Quelle uova di Pasqua, incluso un lungo richiamo a “The Shining” di Stanley Kubrick – la cui realizzazione attribuiscono all’animatrice Louaye Moulayess, una superfan di “Shining” – parlano della volontà di soddisfare un pubblico che va oltre i bambini. Presumibilmente, la maggior parte dei bambini che frequentano “Zootropolis 2” non hanno visto il movie di Kubrick. Questo è un ringraziamento agli adulti per aver portato i bambini e, si spera, per aver discusso della pratica storica di redlining con loro dopo lo spettacolo.
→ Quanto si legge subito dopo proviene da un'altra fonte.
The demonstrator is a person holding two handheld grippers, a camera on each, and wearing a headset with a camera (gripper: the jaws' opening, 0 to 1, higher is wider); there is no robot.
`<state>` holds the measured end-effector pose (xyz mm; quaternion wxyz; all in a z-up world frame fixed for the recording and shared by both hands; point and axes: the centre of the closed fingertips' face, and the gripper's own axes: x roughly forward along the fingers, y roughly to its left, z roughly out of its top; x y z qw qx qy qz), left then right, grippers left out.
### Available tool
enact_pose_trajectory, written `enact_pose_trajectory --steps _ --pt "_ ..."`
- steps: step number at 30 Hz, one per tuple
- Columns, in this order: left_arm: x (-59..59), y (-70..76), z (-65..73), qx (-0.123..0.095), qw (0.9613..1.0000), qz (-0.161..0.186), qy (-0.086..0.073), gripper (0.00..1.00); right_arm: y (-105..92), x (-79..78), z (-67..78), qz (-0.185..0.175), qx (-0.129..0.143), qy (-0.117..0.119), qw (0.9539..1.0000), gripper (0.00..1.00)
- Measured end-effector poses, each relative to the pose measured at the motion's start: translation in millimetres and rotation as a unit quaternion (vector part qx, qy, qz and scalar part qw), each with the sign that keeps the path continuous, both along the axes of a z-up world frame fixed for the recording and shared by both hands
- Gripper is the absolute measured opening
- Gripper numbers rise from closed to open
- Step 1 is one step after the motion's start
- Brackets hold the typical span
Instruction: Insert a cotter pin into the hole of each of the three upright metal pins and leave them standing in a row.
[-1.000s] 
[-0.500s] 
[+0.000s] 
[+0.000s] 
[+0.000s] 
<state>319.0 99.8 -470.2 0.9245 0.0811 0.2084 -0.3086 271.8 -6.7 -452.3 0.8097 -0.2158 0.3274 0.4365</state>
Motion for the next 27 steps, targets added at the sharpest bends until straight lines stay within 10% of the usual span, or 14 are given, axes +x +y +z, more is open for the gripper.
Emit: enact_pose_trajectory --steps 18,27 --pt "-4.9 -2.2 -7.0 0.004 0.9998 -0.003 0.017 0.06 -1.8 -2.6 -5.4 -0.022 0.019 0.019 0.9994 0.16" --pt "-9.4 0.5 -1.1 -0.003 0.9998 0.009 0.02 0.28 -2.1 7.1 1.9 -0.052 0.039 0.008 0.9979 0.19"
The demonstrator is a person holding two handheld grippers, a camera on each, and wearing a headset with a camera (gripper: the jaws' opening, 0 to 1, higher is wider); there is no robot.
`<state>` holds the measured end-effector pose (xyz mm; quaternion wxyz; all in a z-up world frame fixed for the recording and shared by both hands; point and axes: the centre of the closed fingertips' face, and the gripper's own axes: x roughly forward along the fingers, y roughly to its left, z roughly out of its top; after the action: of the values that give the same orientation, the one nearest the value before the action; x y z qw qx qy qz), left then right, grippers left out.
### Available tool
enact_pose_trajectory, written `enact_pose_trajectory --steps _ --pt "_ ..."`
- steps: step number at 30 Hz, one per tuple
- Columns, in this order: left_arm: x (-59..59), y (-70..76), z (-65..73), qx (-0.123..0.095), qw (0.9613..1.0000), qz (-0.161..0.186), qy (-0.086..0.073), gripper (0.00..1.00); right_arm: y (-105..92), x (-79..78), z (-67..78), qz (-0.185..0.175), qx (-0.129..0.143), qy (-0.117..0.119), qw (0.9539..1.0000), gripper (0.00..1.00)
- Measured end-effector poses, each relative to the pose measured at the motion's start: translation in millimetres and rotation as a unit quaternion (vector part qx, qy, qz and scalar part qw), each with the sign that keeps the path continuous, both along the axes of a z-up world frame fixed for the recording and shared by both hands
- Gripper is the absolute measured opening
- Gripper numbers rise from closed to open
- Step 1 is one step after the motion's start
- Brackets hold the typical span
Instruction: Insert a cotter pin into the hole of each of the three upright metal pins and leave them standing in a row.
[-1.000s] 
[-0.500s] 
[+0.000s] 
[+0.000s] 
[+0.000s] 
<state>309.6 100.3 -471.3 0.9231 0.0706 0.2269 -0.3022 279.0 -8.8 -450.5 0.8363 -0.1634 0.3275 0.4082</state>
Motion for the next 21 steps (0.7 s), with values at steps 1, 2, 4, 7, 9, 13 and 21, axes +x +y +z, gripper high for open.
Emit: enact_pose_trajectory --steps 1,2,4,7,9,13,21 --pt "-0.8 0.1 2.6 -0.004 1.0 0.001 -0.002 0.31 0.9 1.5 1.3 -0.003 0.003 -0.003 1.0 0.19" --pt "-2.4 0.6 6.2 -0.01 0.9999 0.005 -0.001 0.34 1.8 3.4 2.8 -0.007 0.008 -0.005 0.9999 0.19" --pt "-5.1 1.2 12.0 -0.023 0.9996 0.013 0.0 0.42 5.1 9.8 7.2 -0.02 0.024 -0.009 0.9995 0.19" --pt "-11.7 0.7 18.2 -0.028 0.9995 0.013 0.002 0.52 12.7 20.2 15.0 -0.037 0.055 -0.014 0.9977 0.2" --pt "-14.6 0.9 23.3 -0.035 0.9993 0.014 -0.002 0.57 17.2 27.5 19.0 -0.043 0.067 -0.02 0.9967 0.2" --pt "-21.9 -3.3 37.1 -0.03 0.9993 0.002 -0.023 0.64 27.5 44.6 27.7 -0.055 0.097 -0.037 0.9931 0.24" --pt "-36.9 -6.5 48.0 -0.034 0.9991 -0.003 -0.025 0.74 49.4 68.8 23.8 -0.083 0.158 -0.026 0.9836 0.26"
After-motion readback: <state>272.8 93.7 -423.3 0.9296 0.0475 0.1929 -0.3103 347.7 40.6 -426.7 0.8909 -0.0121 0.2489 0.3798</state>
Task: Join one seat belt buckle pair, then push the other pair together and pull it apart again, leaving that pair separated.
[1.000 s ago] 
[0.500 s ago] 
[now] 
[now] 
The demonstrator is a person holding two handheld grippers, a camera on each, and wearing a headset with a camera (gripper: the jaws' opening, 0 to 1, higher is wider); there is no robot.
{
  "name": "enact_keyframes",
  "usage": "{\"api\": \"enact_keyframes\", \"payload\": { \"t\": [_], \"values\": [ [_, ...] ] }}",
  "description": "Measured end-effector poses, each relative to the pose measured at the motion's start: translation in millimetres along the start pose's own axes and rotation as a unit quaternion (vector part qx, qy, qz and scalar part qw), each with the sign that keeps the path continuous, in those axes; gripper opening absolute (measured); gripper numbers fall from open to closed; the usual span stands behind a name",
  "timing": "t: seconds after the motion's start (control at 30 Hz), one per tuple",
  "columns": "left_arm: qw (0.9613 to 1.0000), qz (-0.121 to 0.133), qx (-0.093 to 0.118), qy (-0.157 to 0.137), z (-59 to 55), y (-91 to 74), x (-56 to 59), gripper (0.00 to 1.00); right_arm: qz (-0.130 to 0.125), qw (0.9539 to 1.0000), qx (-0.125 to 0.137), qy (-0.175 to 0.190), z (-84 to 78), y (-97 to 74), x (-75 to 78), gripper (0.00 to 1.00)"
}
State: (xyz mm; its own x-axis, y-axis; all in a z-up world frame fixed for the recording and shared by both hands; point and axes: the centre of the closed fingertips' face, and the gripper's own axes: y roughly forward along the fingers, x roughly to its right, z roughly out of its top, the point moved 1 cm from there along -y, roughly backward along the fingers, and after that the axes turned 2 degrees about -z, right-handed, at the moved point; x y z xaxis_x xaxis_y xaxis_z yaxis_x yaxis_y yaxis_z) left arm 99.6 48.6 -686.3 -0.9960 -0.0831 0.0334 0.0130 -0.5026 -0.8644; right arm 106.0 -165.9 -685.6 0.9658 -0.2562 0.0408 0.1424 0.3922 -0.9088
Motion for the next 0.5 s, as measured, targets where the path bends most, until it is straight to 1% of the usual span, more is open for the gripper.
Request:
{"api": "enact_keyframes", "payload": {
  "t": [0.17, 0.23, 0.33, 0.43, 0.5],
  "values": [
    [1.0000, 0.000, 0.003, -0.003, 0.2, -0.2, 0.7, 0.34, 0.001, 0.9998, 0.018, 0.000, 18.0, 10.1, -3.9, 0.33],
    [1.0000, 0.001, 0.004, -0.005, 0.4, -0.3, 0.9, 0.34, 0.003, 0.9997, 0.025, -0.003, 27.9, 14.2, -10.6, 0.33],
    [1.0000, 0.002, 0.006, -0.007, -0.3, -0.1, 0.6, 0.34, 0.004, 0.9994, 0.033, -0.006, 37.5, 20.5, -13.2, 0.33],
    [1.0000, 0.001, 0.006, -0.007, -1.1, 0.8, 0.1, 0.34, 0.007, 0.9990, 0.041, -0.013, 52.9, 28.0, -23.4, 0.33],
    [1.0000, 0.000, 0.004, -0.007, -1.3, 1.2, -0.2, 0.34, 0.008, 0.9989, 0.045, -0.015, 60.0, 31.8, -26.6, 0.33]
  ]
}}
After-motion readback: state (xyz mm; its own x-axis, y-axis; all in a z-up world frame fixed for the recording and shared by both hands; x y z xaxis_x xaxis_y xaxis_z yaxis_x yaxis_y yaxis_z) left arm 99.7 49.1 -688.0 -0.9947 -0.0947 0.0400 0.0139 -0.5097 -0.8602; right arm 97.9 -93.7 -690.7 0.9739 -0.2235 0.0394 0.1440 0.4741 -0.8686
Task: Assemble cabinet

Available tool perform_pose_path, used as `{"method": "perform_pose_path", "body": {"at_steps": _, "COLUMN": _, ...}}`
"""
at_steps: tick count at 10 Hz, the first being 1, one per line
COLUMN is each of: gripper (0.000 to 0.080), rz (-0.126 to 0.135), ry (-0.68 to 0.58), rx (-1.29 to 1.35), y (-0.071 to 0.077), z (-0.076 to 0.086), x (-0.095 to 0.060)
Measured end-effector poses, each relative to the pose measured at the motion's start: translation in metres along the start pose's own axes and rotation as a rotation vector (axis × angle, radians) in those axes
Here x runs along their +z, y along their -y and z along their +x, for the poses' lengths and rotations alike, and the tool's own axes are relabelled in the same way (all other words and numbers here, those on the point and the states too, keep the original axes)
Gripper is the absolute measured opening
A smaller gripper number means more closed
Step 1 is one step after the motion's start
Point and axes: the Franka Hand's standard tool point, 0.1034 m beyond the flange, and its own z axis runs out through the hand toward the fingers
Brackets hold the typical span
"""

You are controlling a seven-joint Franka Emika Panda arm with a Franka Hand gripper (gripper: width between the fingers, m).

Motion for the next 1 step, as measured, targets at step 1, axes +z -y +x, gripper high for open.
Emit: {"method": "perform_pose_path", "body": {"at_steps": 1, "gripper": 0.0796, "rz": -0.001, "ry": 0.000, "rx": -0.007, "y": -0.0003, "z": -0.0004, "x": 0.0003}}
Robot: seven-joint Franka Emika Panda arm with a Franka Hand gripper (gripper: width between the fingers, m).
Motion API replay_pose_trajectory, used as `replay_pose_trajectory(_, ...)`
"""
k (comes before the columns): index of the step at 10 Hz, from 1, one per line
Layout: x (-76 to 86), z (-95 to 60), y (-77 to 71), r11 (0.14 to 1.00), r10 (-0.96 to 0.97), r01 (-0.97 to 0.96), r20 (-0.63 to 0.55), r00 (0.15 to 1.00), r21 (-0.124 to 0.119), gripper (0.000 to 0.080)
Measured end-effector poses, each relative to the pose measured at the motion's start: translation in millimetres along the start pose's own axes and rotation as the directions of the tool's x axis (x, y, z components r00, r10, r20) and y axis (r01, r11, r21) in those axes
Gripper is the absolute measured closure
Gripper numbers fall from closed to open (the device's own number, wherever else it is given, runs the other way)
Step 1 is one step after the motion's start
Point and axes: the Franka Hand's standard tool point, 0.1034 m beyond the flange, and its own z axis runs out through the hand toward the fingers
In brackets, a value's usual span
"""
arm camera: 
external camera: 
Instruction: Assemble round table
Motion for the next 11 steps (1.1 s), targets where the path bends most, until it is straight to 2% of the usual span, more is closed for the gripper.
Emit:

Byron Howard, a sinistra, e Jared Bush.

Byron Howard, a sinistra, e Jared Bush.

(Christina Home/Los Angeles Occasions)

Il primo “Zootropolis” non period degno di nota solo per i divertenti animali parlanti, ma anche per il fatto che gli animali divertenti parlavano di bigottismo e stereotipi. Gli spettatori perspicaci potrebbero aver notato una preferenza per i mammiferi nell’originale: non c’erano rettili nella sua società quasi perfetta. Si scopre che sono stati discriminati come classe e gli è stato negato il legittimo posto come residenti, come apprendiamo in “Zootropolis 2”. Bush ha affermato che questo concetto si adatta perfettamente al “continuare questa discussione su come noi, come esseri umani, abbiamo difficoltà a guardare oltre le reciproche differenze”.

Howard afferma che il tema della diversità come forza si manifesta non solo in termini grandiosi, ma anche nella dinamica tra i due protagonisti, Judy (un coniglio, doppiato da Ginnifer Goodwin) e Nick (una volpe, doppiato da Jason Bateman): “Nick e Judy sono così diversi, contrastano[ing] personaggi davvero più forti [together] a causa di queste differenze, e questo parla di qualcosa che apprezziamo davvero, ovvero le differenze tra di noi come coppia che lavora,” fa un gesto a Bush e a se stesso. “Noi continuare a prosperare in questo modo.

Howard è d’accordo nel paragonare lui e Bush ai direttori di un’orchestra gigante, che ascoltano le be aware suonate nel modo giusto. Pensa al compositore Michael Giacchino “sul palco con quei virtuosi ai loro rispettivi strumenti; lavoriamo con i maestri intorno a noi, quindi abbiamo molta fiducia in loro”.

Tuttavia, ammette con tutte quelle voci, “Gli scrittori hanno difficoltà qui perché esaminiamo attentamente questi movie e li rifacciamo ancora e ancora e ancora. Jared è un ottimo esempio di qualcuno che prospera in questo ambiente”.

Bush, spiegando di venire dalla cultura delle sitcom televisive e di tutte le loro costanti revisioni nelle stanze degli autori, cube: “Abbiamo questo incredibile lusso di poter riscrivere, ripensare e assorbire queste idee migliori nel corso degli anni. È un lusso estremo.

“Non c’è nient’altro di simile a Hollywood che abbia mai visto: quel livello di profonda collaborazione e iterazione. Non c’è nessun posto in cui sarò mai che amerò tanto quanto questo.”